• **Exercise goal**:
All the data that follows should be repeated exactly, without a single picture.

• **Recorded data**:
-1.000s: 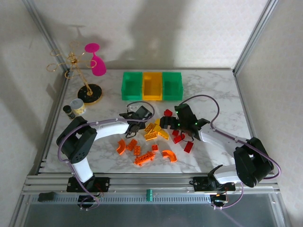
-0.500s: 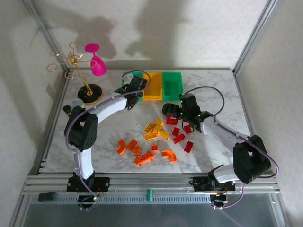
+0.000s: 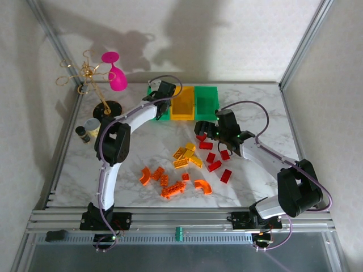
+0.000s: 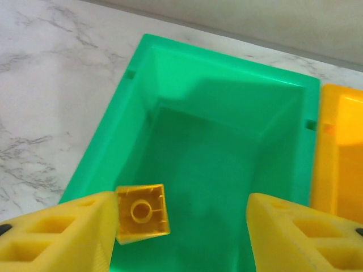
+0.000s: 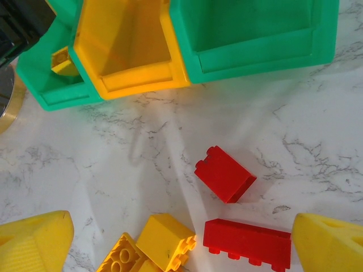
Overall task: Sort the legos into containers by color
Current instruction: Place the lego in the container, then pick up the lego from the center of the table.
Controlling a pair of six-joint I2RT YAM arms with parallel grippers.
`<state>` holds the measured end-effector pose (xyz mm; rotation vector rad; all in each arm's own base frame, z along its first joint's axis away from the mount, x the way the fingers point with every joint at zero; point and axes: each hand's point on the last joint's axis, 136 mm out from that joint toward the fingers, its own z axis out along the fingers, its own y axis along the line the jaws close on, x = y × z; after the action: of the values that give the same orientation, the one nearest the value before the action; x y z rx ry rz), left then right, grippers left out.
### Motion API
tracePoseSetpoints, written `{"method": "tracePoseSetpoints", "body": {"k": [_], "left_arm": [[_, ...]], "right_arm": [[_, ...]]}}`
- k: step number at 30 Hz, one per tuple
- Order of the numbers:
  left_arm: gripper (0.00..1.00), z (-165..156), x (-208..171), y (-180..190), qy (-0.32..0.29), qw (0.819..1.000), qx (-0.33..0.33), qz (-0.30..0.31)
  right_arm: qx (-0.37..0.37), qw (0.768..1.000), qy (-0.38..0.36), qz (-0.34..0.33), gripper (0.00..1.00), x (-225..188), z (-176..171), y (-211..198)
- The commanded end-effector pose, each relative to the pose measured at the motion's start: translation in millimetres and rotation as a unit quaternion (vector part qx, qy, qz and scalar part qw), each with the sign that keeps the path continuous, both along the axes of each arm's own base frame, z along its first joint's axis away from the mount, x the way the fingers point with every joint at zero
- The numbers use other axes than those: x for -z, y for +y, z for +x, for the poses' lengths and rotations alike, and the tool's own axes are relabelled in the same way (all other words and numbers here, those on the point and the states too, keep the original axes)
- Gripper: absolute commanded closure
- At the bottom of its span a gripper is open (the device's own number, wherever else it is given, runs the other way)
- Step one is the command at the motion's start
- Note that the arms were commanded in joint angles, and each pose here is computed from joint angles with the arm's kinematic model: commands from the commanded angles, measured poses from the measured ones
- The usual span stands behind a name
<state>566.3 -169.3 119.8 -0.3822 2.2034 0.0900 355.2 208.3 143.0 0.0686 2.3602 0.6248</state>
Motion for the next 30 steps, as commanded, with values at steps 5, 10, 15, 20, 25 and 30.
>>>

• **Solution to this task**:
-1.000s: 
-0.500s: 
+0.000s: 
+0.000s: 
+0.000s: 
Overall task: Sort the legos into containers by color
Current instruction: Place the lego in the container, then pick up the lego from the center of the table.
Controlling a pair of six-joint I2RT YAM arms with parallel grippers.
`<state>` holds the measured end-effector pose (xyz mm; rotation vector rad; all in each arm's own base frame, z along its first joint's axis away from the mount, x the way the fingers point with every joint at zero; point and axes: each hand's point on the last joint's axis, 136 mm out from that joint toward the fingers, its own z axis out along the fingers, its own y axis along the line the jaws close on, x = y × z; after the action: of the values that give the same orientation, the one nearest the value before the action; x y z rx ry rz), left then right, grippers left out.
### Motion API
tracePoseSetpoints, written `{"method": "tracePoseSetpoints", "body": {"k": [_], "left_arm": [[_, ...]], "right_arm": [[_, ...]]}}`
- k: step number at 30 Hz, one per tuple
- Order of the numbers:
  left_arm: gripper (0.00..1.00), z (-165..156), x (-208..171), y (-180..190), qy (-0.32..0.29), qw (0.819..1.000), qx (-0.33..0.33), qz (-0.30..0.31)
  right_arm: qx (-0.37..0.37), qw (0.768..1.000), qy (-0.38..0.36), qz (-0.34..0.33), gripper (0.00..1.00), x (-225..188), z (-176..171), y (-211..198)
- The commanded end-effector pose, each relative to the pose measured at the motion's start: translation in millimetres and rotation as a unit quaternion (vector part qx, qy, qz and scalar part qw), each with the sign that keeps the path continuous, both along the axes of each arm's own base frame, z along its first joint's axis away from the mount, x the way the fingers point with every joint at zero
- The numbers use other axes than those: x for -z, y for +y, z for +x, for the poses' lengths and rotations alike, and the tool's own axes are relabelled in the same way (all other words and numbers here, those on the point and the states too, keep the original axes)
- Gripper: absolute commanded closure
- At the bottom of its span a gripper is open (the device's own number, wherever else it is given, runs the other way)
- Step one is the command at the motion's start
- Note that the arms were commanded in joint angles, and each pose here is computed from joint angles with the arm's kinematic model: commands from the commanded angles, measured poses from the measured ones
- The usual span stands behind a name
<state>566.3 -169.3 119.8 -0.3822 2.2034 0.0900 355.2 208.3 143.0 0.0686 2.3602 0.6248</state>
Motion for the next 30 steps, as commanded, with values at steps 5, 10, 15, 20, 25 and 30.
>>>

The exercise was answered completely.